--- DATA EXTRACT Enclosed Below ---

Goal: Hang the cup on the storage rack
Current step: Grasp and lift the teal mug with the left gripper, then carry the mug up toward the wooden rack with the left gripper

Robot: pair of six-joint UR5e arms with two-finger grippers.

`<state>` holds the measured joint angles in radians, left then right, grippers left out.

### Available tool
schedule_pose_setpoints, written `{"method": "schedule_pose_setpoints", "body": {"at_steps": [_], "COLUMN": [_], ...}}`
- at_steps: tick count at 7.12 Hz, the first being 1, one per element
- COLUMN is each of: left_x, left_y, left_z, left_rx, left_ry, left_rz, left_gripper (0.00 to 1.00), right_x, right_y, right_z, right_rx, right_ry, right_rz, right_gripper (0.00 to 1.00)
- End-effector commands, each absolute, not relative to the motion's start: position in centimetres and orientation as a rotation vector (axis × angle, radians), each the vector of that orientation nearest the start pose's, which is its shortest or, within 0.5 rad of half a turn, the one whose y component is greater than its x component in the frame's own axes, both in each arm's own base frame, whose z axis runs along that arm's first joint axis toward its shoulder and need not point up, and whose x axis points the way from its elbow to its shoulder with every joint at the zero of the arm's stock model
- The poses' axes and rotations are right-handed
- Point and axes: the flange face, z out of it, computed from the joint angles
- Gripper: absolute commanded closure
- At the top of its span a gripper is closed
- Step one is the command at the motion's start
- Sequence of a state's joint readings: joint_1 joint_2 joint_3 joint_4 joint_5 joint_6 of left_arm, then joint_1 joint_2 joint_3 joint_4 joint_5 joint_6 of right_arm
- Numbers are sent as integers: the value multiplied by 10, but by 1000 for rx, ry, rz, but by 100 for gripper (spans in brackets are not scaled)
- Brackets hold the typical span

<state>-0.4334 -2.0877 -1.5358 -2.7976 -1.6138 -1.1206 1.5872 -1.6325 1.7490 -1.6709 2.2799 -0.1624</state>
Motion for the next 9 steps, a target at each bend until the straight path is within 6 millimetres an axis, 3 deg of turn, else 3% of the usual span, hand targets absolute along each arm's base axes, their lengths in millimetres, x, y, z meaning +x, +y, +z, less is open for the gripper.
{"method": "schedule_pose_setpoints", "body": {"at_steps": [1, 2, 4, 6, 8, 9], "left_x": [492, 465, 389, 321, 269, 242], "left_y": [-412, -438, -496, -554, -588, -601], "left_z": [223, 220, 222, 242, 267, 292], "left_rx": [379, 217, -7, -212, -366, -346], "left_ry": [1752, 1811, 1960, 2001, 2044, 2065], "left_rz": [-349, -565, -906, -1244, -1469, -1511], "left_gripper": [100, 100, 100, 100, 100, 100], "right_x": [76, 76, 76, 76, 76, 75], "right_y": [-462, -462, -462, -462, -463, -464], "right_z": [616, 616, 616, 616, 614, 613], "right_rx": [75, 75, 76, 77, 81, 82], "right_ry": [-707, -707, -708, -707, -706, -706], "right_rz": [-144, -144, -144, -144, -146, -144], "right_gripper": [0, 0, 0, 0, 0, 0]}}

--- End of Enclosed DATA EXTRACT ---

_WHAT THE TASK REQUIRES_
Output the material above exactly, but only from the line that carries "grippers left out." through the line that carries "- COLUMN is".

_TASK OUTPUT_
`<state>` holds the measured joint angles in radians, left then right, grippers left out.

### Available tool
schedule_pose_setpoints, written `{"method": "schedule_pose_setpoints", "body": {"at_steps": [_], "COLUMN": [_], ...}}`
- at_steps: tick count at 7.12 Hz, the first being 1, one per element
- COLUMN is each of: left_x, left_y, left_z, left_rx, left_ry, left_rz, left_gripper (0.00 to 1.00), right_x, right_y, right_z, right_rx, right_ry, right_rz, right_gripper (0.00 to 1.00)

No more output is expected here.